> Raw data:
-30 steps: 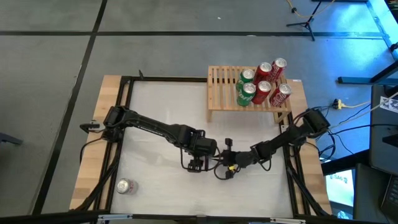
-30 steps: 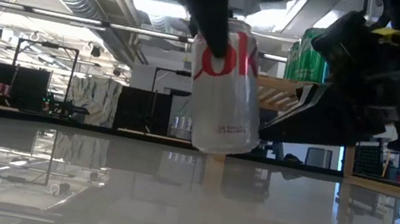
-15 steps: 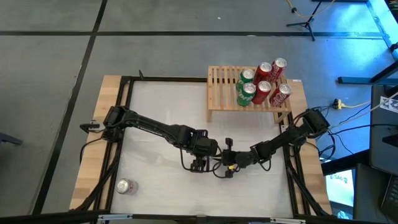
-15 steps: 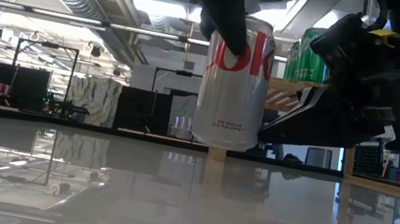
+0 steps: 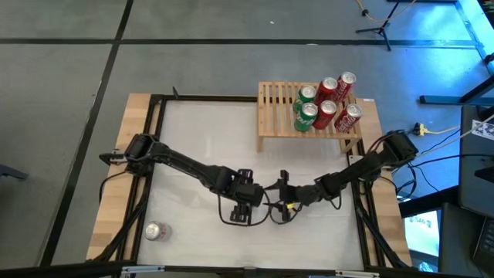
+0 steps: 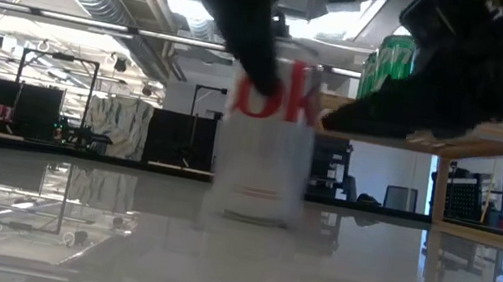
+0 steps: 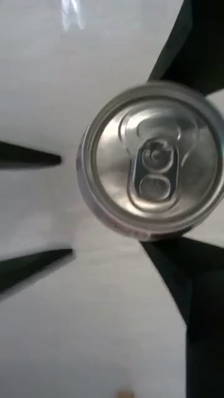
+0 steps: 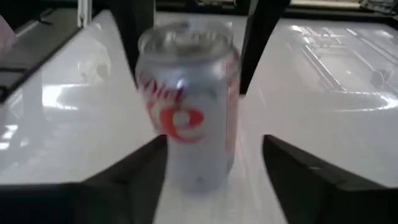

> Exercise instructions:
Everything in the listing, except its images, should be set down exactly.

> Task output:
-30 steps: 
-30 steps: 
-15 steps: 
-15 steps: 
+0 steps: 
+0 steps: 
+0 steps: 
+0 steps: 

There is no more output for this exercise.